1. zor bir ailem var. normalde düşünsel dünyamı rasyonel zemine oturtmaya yatkın, akılla muhafaza edilen şeyleri 'inanmam' için bir zorunluluk olarak addetsemde beni duygusal planda yazmaya itecek kadar sınırladılar. 20 senedir ekmeğini yediğin, barındığın ve sevildiğin evinde görüşlerin yüzünden yabancılaşmak kolay değil. karşındakilerin şanslıysan cahil, değilsen yarı cahil olduğu bir toplulukta kendini bir zorunluluk olarak 'yüksek' görme eğilimi, kişinin objektiflik sınırlarını tehdit eder dereceye vardığında, ideallerin ve korkuyla karışık inanç odakların için pasifist yaşamaya mecbur olduğun siyasi keşmekeşin içinde orta çizgiden sınırlara doğru kaydığını hissettiğin an doğal olarak bir kaçma isteği oluşuyor. kendini karşındakine anlatmanın en iyi yolu onun fikrinde bi ağırlık kazanmayacağın önkabulünü içselleştirerek onun seviyesine inmek zorunda kalmak hayatın bize yaptığı cilvelerden biri. bugüne dek bulunduğum konumu sorgusuz sualsiz kabullenmemin ardından ilk defa beynimin ayrılık sinyalleri verdiği bir dönemdeyim. hiçbir zaman yabana atamadığım ve iyi ki var dediğim fikirlerimin mimarı o konumum olsa da.

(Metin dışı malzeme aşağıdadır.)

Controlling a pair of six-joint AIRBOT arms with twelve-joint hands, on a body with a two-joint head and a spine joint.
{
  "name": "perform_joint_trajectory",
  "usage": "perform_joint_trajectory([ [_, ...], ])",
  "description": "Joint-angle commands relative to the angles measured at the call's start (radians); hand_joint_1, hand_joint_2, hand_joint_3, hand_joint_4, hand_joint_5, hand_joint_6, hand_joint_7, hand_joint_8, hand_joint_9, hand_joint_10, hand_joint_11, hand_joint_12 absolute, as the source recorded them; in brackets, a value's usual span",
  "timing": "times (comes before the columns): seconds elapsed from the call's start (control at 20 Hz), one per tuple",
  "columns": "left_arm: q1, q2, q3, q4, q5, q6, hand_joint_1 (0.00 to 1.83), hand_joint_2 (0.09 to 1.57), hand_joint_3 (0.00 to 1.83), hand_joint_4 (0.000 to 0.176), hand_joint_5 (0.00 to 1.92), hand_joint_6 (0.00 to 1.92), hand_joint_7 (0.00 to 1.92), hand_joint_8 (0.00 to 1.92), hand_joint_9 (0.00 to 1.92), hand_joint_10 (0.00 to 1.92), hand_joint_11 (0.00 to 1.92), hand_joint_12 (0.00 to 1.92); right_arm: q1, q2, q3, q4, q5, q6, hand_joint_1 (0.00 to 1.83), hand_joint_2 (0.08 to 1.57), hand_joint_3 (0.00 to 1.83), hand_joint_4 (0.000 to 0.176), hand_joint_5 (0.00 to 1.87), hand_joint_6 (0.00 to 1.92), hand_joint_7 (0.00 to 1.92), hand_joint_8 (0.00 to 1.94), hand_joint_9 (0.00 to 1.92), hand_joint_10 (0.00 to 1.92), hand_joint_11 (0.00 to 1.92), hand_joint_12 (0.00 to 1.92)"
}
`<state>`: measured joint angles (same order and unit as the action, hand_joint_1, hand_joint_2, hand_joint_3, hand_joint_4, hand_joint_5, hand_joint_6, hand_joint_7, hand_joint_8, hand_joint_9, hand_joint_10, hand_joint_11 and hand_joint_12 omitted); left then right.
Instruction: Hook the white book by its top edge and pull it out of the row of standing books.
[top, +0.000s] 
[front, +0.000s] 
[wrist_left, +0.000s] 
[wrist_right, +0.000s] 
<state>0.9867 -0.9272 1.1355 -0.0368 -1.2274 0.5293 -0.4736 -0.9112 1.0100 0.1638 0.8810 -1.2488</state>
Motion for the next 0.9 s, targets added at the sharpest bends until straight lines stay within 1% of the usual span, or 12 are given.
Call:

    şimdilik sadece kayıt alıyorum ve kayıtsız kalmaya çalışıyorum. küçük çapta aileme, büyük çapta türkiye'ye.
    "bir ağacı kök saldığı yerden ayırıp başka bir yere taşırsanız, ağaç meyve vermez olur. verse de, kendi yerindeyken vereceği meyve kadar güzel olmaz. bu, doğanın kanunudur. bence, ülkemi terk etmiş olsaydım, aynen o ağaç gibi olurdum."